Matthew James Potts (born 29 October 1998) is an English cricketer. Potts is a right-arm pace bowler and lower order batter. He plays first-class cricket for Durham and made his Test match debut for the England cricket team in June 2022.

==Domestic career==
Potts made his first-class debut for Durham in the 2017 County Championship on 8 June 2017. He made his List A debut for Durham in the 2018 Royal London One-Day Cup on 18 May 2018. He made his T20 debut on 19 July 2019, for Durham against Northamptonshire, in the 2019 T20 Blast.

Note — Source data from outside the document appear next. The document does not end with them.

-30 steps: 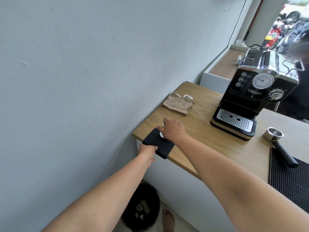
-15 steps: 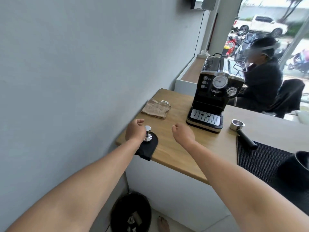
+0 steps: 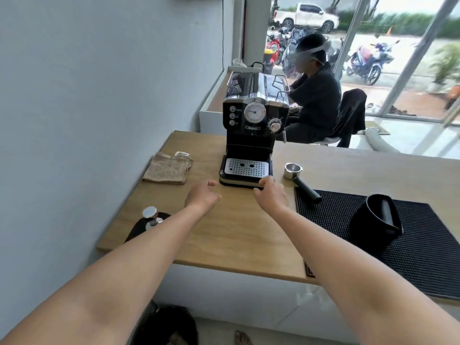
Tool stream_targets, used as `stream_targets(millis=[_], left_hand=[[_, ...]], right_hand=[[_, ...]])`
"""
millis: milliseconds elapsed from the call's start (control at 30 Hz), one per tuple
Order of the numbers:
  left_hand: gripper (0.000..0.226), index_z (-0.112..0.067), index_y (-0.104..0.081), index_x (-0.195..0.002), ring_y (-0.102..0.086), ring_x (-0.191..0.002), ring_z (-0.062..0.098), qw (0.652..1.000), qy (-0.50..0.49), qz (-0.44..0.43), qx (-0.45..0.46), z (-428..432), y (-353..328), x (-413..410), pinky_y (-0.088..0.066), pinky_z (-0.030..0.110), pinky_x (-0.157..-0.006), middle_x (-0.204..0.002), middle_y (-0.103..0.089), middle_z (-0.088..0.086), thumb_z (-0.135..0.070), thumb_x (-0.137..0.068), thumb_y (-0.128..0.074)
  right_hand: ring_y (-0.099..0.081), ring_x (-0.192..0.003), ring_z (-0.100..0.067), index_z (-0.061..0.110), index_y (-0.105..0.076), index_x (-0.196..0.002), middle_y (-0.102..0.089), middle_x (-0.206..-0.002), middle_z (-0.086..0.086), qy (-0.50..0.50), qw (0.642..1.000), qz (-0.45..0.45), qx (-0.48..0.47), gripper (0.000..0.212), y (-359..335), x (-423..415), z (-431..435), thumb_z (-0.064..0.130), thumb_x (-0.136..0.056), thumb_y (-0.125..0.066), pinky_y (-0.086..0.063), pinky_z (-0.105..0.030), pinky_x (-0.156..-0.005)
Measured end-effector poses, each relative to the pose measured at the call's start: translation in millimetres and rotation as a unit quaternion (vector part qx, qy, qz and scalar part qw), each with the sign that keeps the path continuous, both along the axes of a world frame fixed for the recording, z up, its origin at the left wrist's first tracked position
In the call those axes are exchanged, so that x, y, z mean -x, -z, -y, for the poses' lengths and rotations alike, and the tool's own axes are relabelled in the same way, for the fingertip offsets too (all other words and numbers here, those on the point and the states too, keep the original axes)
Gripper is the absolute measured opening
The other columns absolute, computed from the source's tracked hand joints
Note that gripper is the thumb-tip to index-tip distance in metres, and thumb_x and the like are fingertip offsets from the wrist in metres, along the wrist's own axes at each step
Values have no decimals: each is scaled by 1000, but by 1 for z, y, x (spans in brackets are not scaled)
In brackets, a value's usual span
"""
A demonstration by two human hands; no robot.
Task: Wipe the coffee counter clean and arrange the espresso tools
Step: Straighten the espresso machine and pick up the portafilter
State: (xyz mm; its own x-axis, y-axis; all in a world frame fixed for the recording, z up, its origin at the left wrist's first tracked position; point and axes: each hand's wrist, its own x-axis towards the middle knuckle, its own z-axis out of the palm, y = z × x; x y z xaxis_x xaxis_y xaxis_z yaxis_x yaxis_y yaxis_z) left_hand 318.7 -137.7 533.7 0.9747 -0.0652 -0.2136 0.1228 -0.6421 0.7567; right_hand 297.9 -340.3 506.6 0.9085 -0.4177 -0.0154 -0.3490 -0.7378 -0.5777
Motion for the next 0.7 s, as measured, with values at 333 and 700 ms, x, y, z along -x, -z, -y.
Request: stream_targets(millis=[333, 700], left_hand=[[115, -30, -33, -147, -47, -133, 29, 987, 47, -12, -156, 55, 48, -86, -47, 49, -102, -140, -54, 3, -61, -48, -84], [82, -40, -57, -118, -64, -111, 23, 988, 34, 9, -153, 60, 65, -127, -51, 47, -93, -113, -70, -11, -73, -43, -68]], right_hand=[[-27, -144, -28, 17, -4, -157, -31, -157, -8, 13, 998, -68, -14, 116, 28, -45, 54, 62, -73, -72, -25, -43, -118], [-36, -141, -23, 26, -19, -155, -43, -151, 1, 8, 995, -19, -101, 94, 42, -74, 65, 47, -81, -72, -32, -41, -115]])
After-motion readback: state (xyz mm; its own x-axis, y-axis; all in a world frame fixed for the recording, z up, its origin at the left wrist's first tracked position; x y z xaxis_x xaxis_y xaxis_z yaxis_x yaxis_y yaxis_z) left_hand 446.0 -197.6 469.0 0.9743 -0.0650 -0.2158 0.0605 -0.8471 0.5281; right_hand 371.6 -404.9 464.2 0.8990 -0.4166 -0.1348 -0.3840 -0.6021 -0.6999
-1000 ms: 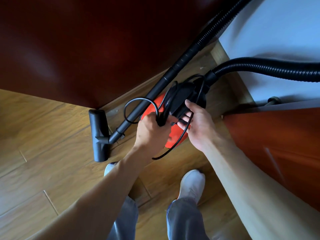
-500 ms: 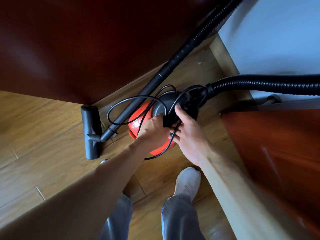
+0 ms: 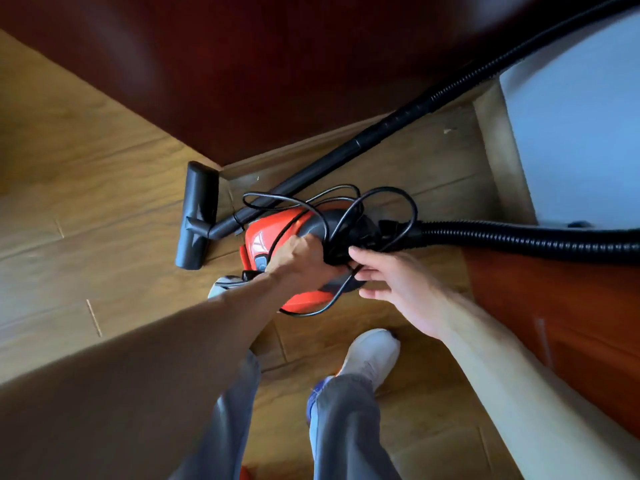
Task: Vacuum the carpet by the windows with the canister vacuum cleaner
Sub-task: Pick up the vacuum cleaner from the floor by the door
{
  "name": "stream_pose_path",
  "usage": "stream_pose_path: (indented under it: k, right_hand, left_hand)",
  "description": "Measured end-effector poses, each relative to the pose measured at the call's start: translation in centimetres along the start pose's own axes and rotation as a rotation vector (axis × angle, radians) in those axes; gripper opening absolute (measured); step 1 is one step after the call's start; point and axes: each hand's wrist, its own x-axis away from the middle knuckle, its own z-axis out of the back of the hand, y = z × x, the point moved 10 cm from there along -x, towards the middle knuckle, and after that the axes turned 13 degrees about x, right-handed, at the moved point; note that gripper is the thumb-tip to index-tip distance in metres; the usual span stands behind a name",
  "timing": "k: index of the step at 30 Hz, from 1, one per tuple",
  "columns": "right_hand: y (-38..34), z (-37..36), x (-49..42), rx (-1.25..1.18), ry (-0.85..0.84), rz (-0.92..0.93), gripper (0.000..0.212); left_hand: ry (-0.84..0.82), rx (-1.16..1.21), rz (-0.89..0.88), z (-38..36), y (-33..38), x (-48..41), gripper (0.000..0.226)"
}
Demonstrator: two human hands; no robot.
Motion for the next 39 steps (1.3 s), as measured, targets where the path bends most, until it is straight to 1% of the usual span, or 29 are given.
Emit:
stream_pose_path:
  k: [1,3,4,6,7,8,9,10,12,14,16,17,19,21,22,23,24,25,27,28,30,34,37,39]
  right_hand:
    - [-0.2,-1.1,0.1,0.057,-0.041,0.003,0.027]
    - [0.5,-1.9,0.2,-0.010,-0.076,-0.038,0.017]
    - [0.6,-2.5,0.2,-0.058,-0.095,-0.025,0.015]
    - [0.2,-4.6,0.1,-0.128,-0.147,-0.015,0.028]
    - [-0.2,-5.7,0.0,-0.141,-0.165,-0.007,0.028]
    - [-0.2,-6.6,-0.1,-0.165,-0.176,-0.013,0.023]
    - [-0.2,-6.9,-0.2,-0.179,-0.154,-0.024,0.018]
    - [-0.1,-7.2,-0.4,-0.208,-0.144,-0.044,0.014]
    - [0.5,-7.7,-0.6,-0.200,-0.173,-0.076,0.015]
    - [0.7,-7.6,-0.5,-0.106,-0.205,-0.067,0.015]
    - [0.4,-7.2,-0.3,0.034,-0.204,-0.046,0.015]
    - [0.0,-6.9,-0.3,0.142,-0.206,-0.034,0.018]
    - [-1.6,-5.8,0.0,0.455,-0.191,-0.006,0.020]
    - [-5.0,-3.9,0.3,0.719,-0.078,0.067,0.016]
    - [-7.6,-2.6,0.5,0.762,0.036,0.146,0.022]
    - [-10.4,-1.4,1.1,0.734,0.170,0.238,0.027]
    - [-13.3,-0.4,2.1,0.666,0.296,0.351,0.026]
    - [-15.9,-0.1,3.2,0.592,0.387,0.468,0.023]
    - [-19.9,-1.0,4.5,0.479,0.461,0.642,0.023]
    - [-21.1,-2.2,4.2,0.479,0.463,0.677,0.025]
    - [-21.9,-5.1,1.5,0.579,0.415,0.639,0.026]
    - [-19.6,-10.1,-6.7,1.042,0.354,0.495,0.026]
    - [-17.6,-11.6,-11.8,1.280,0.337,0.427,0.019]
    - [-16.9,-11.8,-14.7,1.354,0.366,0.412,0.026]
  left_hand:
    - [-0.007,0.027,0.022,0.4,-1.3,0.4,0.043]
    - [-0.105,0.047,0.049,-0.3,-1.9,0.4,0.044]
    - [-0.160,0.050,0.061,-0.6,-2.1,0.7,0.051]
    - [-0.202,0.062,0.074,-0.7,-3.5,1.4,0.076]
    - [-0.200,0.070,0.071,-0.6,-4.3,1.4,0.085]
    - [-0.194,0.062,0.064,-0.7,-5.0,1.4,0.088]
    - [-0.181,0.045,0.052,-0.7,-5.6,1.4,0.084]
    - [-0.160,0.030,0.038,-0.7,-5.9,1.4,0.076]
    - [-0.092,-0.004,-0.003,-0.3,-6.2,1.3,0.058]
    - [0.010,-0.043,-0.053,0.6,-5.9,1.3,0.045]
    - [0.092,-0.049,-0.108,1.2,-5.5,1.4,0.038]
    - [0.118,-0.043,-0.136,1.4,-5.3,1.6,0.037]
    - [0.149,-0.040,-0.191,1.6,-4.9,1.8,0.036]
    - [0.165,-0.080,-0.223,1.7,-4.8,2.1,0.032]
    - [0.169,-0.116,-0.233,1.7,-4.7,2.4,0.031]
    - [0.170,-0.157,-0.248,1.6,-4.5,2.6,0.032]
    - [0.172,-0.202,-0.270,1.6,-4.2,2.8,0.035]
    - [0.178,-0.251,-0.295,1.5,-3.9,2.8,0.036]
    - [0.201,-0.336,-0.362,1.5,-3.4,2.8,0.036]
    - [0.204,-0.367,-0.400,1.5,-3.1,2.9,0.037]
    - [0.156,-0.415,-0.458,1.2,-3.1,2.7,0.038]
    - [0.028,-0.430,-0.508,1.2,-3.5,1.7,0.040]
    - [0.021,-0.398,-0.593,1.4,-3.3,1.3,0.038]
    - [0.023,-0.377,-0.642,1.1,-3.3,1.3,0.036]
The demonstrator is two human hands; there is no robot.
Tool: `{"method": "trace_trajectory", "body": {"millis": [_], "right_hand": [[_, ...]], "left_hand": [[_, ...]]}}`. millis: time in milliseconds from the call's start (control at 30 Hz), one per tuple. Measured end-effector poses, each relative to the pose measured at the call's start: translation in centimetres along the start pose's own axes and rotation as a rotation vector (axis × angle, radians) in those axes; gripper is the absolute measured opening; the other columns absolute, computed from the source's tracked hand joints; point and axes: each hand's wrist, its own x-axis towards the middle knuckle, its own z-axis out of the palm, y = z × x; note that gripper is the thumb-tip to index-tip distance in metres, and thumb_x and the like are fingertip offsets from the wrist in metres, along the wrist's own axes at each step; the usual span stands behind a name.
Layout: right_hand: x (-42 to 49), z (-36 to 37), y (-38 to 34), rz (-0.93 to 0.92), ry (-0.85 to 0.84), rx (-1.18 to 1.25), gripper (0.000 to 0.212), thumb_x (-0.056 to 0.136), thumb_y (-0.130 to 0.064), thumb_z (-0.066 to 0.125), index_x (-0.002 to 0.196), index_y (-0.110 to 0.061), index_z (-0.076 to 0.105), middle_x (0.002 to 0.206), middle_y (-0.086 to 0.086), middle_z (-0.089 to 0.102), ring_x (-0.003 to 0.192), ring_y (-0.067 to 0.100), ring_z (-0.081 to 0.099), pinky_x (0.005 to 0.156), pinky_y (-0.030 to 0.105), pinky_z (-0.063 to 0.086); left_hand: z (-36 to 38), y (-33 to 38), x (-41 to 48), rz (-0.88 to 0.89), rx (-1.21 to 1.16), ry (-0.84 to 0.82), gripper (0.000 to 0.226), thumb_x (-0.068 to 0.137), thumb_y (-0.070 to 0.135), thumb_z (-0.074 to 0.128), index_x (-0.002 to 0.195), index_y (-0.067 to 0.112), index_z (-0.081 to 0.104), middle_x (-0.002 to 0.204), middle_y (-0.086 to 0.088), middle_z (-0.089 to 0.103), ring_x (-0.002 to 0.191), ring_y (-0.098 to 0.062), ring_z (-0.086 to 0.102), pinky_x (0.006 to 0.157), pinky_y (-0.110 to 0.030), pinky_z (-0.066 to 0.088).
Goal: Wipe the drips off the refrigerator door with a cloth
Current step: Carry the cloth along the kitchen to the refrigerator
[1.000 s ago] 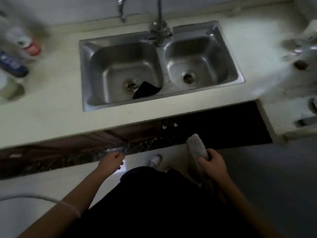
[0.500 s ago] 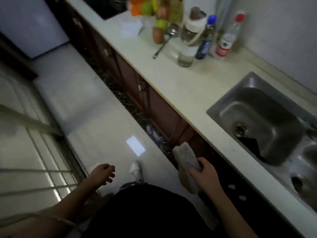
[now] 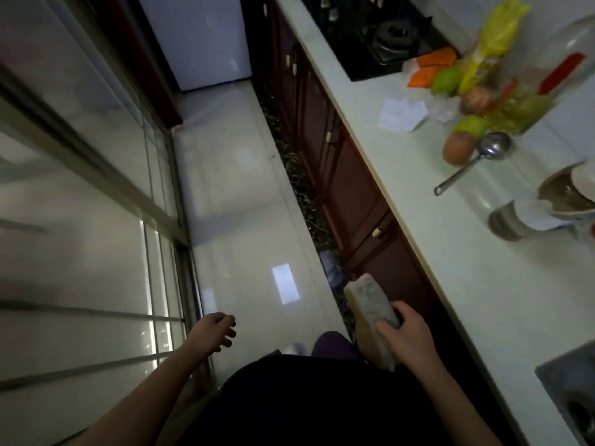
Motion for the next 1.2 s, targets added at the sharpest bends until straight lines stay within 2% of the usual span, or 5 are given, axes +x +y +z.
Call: {"method": "trace_trajectory", "body": {"millis": [300, 633, 733, 867, 1200], "right_hand": [[15.8, 1.4, -13.5, -0.088, -0.150, -0.112, 0.022, 0.084, -0.021, 0.075, 0.102, -0.024, 0.063, 0.089, -0.009, 0.067, 0.083, 0.015, 0.064, 0.079, 0.037, 0.054], [30.9, 4.9, -33.5, -0.341, -0.349, -0.315, 0.030, 0.084, -0.023, 0.076, 0.111, -0.021, 0.064, 0.102, -0.001, 0.069, 0.091, 0.016, 0.065, 0.073, 0.032, 0.049], [34.9, 6.9, -38.6, -0.353, -0.358, -0.337, 0.025, 0.082, -0.026, 0.076, 0.103, -0.023, 0.064, 0.095, -0.002, 0.071, 0.085, 0.016, 0.068, 0.075, 0.040, 0.057], [40.1, 9.9, -45.0, -0.336, -0.367, -0.337, 0.022, 0.083, -0.025, 0.075, 0.102, -0.023, 0.064, 0.093, -0.003, 0.070, 0.085, 0.016, 0.068, 0.079, 0.043, 0.059], [49.4, 12.3, -57.6, -0.262, -0.227, -0.229, 0.015, 0.084, -0.020, 0.076, 0.092, -0.021, 0.064, 0.082, 0.000, 0.071, 0.079, 0.019, 0.068, 0.076, 0.042, 0.055]], "left_hand": [[-6.4, 4.6, 8.8, -0.147, -0.173, 0.136, 0.029, 0.087, 0.028, 0.060, 0.091, 0.000, 0.067, 0.076, -0.015, 0.069, 0.059, -0.028, 0.062, 0.059, -0.030, 0.041], [-13.9, 11.7, 15.0, -0.265, -0.499, 0.298, 0.021, 0.094, 0.018, 0.057, 0.092, -0.002, 0.065, 0.068, -0.010, 0.062, 0.045, -0.019, 0.051, 0.050, -0.021, 0.031], [-16.5, 13.4, 17.7, -0.304, -0.536, 0.302, 0.026, 0.084, 0.027, 0.060, 0.084, 0.002, 0.065, 0.069, -0.012, 0.064, 0.047, -0.021, 0.053, 0.051, -0.023, 0.034], [-21.0, 15.6, 23.5, -0.327, -0.532, 0.290, 0.024, 0.095, 0.022, 0.057, 0.084, 0.002, 0.065, 0.068, -0.013, 0.064, 0.050, -0.023, 0.054, 0.053, -0.024, 0.036], [-37.3, 32.2, 37.2, -0.107, -0.351, 0.182, 0.030, 0.103, 0.010, 0.046, 0.075, 0.006, 0.058, 0.065, -0.010, 0.056, 0.054, -0.019, 0.052, 0.040, -0.019, 0.041]]}}
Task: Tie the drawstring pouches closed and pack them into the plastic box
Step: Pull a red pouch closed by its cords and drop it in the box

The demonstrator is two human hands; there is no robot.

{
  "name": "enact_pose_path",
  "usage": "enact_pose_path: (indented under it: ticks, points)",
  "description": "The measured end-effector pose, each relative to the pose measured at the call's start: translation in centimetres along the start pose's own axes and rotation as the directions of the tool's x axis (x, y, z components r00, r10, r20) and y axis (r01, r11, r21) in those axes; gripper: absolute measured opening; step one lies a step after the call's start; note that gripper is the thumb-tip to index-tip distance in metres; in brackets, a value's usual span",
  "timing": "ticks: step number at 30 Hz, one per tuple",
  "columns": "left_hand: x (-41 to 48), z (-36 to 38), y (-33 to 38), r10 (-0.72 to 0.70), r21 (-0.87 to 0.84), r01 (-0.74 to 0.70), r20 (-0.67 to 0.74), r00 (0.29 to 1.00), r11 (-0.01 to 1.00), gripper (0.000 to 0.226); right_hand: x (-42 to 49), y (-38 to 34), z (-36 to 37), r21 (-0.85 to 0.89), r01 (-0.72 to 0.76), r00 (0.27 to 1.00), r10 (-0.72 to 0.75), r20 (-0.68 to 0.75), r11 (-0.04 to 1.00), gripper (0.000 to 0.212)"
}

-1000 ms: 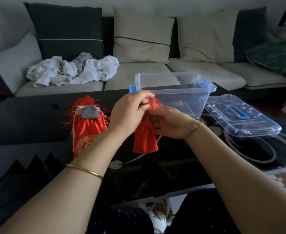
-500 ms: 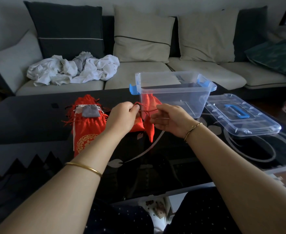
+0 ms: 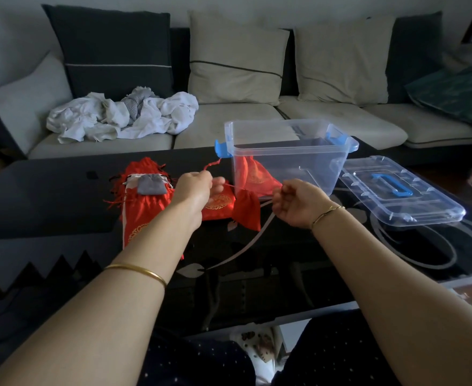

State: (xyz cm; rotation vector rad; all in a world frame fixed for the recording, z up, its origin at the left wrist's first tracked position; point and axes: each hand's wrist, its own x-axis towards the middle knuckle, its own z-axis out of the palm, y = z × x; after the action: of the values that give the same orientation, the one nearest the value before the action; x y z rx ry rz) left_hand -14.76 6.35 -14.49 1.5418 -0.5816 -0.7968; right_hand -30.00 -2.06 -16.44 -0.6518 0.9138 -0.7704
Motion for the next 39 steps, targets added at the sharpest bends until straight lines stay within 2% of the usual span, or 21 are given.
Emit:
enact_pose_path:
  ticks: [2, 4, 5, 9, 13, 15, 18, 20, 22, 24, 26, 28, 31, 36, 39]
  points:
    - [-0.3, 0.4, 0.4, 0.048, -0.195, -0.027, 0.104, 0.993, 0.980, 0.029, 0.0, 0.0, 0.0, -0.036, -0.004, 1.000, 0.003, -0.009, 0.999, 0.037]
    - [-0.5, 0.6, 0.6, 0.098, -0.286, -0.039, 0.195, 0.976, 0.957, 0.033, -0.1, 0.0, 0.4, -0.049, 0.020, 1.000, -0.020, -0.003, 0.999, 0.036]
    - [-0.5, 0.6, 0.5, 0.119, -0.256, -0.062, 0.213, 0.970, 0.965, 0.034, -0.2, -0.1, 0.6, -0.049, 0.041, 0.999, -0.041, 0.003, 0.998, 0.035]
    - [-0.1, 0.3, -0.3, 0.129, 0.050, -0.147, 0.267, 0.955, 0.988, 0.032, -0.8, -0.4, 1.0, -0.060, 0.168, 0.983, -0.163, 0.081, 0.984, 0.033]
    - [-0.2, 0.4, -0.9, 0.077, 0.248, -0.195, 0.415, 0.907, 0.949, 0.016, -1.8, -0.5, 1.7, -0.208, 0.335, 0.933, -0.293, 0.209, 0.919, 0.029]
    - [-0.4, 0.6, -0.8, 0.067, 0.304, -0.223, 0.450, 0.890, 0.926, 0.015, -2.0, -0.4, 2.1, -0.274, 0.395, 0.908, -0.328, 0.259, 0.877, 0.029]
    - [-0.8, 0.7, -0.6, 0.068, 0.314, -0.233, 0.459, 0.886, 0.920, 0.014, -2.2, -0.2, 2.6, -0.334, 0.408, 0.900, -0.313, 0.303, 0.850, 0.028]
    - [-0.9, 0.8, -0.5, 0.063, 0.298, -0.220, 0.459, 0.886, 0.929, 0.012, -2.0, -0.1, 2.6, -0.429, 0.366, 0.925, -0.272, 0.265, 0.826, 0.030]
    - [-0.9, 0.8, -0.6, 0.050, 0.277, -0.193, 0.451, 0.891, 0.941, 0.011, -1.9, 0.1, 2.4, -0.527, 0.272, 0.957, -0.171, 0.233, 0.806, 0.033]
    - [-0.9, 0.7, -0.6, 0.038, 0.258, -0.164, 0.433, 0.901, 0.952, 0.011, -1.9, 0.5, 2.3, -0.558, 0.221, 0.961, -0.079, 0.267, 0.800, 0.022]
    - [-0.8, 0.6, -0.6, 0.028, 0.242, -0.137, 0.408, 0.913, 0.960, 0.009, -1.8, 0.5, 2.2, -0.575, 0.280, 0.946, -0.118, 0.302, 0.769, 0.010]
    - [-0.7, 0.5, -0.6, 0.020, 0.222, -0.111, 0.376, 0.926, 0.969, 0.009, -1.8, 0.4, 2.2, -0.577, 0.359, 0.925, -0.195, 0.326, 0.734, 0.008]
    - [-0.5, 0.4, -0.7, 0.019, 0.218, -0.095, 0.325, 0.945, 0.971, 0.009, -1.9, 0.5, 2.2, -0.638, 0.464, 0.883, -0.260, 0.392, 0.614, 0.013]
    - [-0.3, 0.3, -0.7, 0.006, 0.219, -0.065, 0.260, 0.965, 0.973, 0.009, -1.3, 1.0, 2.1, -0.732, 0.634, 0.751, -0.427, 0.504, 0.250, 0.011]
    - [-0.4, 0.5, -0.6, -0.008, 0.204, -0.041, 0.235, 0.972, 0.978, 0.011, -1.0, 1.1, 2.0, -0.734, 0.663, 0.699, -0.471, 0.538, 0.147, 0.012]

In April 2022, he was bought by the Northern Superchargers for the 2022 season of The Hundred. Later the same month, in the 2022 County Championship, Potts took his maiden five-wicket haul in first-class cricket, with 6/58 against Leicestershire. A month later, Potts took seven wickets in the second innings, and eleven wickets in the match, to help Durham to a 58 run win against Glamorgan.

==International career==
In May 2022, Potts was named in England's Test squad for their home series against New Zealand, his maiden international call-up. Potts made his Test debut on 2 June 2022, for England against New Zealand. Potts took four wickets for just 13 runs in the first innings, and three wickets for 55 runs in the second innings, claiming total figures of 7 for 68 as England won the Test.

In July 2022, Potts was named in England's One Day International (ODI) squad for their home series against South Africa. He made his ODI debut on 19 July 2022, for England against South Africa.